> Problem details
Make an exact reproduction of all the data.

[Information supplied Boundary: Start]

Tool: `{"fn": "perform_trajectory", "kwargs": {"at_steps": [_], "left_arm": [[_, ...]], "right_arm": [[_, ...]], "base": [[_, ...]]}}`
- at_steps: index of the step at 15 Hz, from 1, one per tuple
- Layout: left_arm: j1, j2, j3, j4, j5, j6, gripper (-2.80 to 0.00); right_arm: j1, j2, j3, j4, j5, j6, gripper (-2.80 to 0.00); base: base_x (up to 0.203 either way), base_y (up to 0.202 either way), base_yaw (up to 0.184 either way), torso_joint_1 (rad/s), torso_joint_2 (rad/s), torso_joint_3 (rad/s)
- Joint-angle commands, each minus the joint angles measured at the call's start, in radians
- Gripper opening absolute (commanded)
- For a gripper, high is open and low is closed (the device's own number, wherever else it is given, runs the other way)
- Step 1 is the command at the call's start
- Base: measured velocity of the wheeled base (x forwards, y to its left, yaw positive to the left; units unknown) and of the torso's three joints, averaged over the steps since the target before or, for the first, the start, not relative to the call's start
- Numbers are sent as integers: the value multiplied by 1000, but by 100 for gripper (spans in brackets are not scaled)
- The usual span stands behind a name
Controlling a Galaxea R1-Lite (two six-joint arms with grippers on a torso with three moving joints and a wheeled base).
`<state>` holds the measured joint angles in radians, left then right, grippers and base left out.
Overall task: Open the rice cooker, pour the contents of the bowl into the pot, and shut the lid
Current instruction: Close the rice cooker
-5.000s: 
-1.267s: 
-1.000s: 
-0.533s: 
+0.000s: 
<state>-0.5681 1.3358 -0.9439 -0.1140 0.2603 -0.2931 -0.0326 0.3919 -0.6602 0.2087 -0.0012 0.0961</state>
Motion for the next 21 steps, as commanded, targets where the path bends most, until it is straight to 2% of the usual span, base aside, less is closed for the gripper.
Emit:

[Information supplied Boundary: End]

> Result below
Tool: `{"fn": "perform_trajectory", "kwargs": {"at_steps": [_], "left_arm": [[_, ...]], "right_arm": [[_, ...]], "base": [[_, ...]]}}`
- at_steps: index of the step at 15 Hz, from 1, one per tuple
- Layout: left_arm: j1, j2, j3, j4, j5, j6, gripper (-2.80 to 0.00); right_arm: j1, j2, j3, j4, j5, j6, gripper (-2.80 to 0.00); base: base_x (up to 0.203 either way), base_y (up to 0.202 either way), base_yaw (up to 0.184 either way), torso_joint_1 (rad/s), torso_joint_2 (rad/s), torso_joint_3 (rad/s)
- Joint-angle commands, each minus the joint angles measured at the call's start, in radians
- Gripper opening absolute (commanded)
- For a gripper, high is open and low is closed (the device's own number, wherever else it is given, runs the other way)
- Step 1 is the command at the call's start
- Base: measured velocity of the wheeled base (x forwards, y to its left, yaw positive to the left; units unknown) and of the torso's three joints, averaged over the steps since the target before or, for the first, the start, not relative to the call's start
- Numbers are sent as integers: the value multiplied by 1000, but by 100 for gripper (spans in brackets are not scaled)
- The usual span stands behind a name
Controlling a Galaxea R1-Lite (two six-joint arms with grippers on a torso with three moving joints and a wheeled base).
`<state>` holds the measured joint angles in radians, left then right, grippers and base left out.
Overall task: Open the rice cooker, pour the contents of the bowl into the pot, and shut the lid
Current instruction: Close the rice cooker
-5.000s: 
-1.267s: 
-1.000s: 
-0.533s: 
+0.000s: 
<state>-0.5681 1.3358 -0.9439 -0.1140 0.2603 -0.2931 -0.0326 0.3919 -0.6602 0.2087 -0.0012 0.0961</state>
Motion for the next 21 steps, as commanded, targets where the path bends most, until it is straight to 2% of the usual span, base aside, less is closed for the gripper.
Emit:

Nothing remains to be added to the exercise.